Posts by ngrigoriev

    Other than an indication that I'm a long time ZFS user, it's not relevant. However, I was exposed to drive encryption at work, in times past, and it proved to be a huge PITA. If the slightest thing goes wrong with the filesystem, encryption might mean wiping the drive and rebuilding.


    Here's to hoping you don't experience the down side of drive encryption and that you have 100% backup. (You may need it.)


    That's not even a question. I have seen everything failing :) I believe in multiple backups on _different_ media/servers for the data that is worth it. BTW, I also have that encrypted dataset on a ZFS mirror. The main driver for having the encrypted dataset is to be able to access it from several machines, so a local encrypted storage was not an option.
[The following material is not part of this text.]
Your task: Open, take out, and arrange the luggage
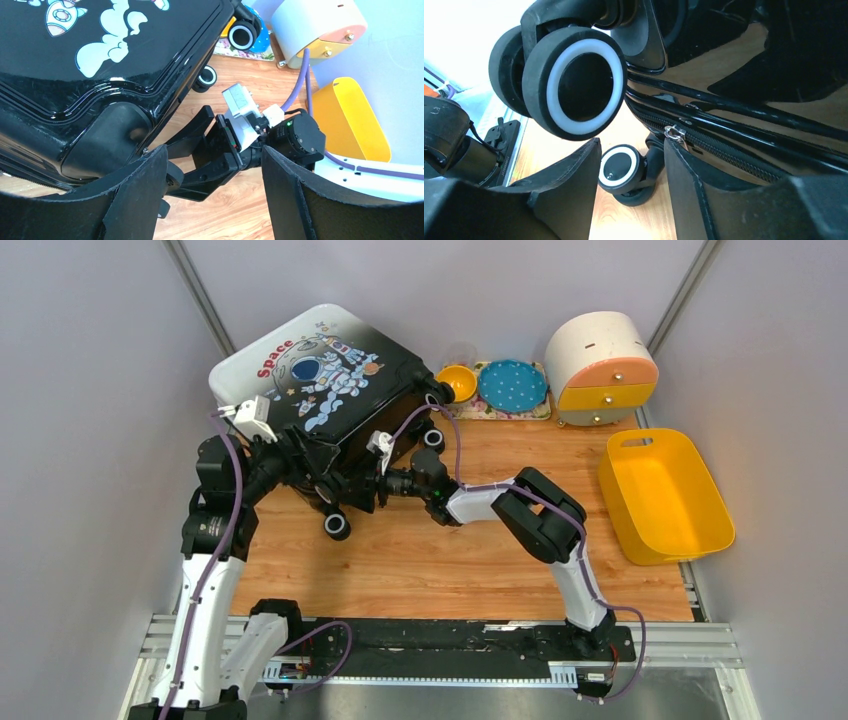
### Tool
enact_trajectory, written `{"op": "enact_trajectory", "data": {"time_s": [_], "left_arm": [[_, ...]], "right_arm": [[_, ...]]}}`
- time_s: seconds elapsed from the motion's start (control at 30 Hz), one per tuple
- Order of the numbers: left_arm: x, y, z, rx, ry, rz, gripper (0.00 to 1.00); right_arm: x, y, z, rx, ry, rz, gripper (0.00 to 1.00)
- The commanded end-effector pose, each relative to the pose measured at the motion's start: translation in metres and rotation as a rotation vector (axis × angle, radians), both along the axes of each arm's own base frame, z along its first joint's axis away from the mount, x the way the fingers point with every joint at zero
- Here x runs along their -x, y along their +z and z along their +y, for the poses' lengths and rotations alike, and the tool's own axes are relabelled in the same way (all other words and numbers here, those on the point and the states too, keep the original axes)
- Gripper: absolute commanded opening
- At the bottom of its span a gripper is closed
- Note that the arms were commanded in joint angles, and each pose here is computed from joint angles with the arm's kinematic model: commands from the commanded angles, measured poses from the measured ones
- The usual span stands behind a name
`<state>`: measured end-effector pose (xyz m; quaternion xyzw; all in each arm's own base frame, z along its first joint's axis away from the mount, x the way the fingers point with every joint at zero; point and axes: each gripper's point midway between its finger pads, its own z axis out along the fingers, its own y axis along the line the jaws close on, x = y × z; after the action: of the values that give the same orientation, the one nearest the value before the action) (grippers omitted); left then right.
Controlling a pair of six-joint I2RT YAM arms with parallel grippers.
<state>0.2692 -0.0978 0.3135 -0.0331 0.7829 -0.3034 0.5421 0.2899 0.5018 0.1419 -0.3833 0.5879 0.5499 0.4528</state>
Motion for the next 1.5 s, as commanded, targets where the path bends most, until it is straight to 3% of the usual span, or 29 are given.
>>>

    In short, I think I have found a solution that seems to be working transparently for OMV. The point is mainly to prevent one threat: reading my confidential documents stored on the NAS in case the physical drive is stolen (with the NAS ;) ). Other security aspects: my network, external access, WiFi security and shared folder access control are, obviously, taken care of by using other measures.


    1. Created AWS KMS encryption key (CMK). It is free under free tier.

    2. Generated a random encryption key. Encrypted it with KMS. Stored the encrypted key on OMV box.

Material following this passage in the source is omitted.